Goals need to be simplified and made into smaller parts with milestones, so that you are not weighed down with plans. By doing this, you will be able to analyze every perspective of your goal, so that, if necessary, you can reassess any of its elements.

The very idea of setting the goal is so that the goal is attainable. To achieve this, the goal has to be challenging, so that it motivates you, but also, sensible enough so that you are not disheartened at the end of it.
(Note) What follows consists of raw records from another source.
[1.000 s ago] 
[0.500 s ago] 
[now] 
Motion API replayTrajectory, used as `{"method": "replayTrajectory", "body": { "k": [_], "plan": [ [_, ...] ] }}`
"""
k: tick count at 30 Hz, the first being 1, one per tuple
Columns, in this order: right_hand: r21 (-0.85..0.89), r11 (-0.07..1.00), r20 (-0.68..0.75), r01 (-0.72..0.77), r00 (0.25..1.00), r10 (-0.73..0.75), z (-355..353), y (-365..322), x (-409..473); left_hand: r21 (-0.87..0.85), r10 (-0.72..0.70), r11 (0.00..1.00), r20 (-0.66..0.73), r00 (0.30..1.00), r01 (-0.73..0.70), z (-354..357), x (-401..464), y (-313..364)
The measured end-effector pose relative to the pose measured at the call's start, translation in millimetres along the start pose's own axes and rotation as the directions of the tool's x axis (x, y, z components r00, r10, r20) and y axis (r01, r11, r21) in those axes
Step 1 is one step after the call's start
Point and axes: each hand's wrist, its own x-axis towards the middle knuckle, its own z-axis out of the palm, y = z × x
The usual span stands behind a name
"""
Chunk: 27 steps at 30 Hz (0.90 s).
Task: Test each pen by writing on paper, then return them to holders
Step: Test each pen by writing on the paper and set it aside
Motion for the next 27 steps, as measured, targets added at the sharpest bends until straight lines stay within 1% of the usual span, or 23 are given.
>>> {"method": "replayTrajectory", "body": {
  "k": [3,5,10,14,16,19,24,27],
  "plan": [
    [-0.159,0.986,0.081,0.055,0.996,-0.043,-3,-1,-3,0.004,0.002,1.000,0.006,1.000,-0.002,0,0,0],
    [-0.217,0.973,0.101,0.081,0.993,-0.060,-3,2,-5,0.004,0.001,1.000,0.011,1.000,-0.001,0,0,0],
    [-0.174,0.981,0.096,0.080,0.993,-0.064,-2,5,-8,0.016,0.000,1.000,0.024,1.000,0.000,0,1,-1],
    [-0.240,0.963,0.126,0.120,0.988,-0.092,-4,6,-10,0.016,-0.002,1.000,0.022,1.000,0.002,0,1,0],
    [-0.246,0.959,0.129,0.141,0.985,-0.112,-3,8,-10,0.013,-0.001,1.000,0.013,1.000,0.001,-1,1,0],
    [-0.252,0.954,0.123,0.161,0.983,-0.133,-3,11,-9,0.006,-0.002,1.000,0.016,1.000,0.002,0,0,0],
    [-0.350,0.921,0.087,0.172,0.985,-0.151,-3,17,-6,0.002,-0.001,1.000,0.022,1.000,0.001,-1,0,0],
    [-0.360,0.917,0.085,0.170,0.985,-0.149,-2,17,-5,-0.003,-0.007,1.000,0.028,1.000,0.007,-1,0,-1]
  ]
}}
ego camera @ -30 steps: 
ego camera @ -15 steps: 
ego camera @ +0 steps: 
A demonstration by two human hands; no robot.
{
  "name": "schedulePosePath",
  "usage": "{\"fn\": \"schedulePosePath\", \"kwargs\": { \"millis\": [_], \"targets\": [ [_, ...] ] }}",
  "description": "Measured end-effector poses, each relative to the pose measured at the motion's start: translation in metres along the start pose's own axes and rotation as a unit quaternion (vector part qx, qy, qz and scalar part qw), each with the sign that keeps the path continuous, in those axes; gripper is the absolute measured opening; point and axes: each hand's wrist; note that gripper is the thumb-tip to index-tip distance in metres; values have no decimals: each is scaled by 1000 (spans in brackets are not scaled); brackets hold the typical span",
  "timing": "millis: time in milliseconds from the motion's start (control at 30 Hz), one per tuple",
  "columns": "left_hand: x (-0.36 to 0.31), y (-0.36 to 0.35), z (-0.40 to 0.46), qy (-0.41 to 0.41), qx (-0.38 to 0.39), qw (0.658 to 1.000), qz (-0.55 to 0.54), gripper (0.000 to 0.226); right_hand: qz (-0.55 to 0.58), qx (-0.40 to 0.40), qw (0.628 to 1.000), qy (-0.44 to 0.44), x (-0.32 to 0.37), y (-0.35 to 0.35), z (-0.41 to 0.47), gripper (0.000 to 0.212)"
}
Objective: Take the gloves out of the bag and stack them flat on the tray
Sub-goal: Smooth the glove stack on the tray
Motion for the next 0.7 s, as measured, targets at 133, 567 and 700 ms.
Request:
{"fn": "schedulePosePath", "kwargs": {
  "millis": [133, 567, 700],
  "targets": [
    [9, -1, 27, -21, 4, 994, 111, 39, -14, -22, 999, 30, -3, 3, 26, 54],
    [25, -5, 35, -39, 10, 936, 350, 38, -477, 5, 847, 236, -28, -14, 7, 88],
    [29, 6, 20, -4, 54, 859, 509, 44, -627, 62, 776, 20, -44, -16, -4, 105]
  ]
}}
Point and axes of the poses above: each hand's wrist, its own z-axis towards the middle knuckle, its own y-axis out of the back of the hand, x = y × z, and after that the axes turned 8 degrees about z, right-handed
Take for example; a goal needs to be set for your personal development, both as an individual as well as a professional. Both individual and professional developments have a good chance of being confused as the same, but in reality, they are different. There should not be any mistake of preparing the improvement of individual goals in order to postpone your professional goals. Deal with the two as separate entities.

It can be likely that some parts of your professional goals are already set in your individual goal setting and vice versa. This is perfectly normal.

From the two goal settings, there must be one thing very obvious, and that is “YOU” should be the priority. Do not add too many points, even if it may look like a good thing. What is also important is that you come up with a list of precise goals that will help in achieving the major goal. These goals should be done in descending order, i.e., the most crucial goals are at the top of the list.

Even though, setting a goal is crucial, it is also important to create and arrange ways to achieve the goals. You should also create a technique to make sure you are progressing properly.

Take for instance, you have made your individual development as your priority and to achieve this you have set a goal. Now you need to put in place a process wherein each step of the goal is checked and monitored, and if required, revisions need to be made.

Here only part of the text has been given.